■ WHAT THIS TASK INVOLVES: Transcribe the listing from its top line through the line with "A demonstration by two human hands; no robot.". Keep it exact, both ends included, and add nothing.

■ RECORDED DATA:
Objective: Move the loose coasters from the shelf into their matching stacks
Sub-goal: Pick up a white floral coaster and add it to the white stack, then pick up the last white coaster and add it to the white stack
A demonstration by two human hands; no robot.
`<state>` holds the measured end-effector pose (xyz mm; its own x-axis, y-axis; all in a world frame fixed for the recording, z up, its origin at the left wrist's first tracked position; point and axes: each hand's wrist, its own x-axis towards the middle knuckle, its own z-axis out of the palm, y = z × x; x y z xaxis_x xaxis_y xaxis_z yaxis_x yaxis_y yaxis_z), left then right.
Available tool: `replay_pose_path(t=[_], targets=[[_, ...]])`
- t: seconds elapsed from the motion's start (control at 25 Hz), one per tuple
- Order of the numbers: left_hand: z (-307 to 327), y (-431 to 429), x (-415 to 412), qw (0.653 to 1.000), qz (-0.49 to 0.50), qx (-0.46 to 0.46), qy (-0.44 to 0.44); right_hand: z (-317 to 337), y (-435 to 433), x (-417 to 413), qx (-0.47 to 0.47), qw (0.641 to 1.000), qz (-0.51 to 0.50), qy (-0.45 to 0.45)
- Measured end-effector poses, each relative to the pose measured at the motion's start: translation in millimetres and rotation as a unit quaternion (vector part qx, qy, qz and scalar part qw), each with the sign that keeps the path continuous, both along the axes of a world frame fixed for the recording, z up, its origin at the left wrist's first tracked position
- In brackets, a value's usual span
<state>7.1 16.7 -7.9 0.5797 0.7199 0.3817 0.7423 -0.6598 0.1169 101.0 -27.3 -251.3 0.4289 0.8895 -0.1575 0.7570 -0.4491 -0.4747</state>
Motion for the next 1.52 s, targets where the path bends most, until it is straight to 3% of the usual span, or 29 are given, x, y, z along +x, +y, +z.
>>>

■ OUTPUT FOR THIS EXERCISE:
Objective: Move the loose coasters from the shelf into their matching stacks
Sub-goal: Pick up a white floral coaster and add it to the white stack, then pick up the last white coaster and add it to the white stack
A demonstration by two human hands; no robot.

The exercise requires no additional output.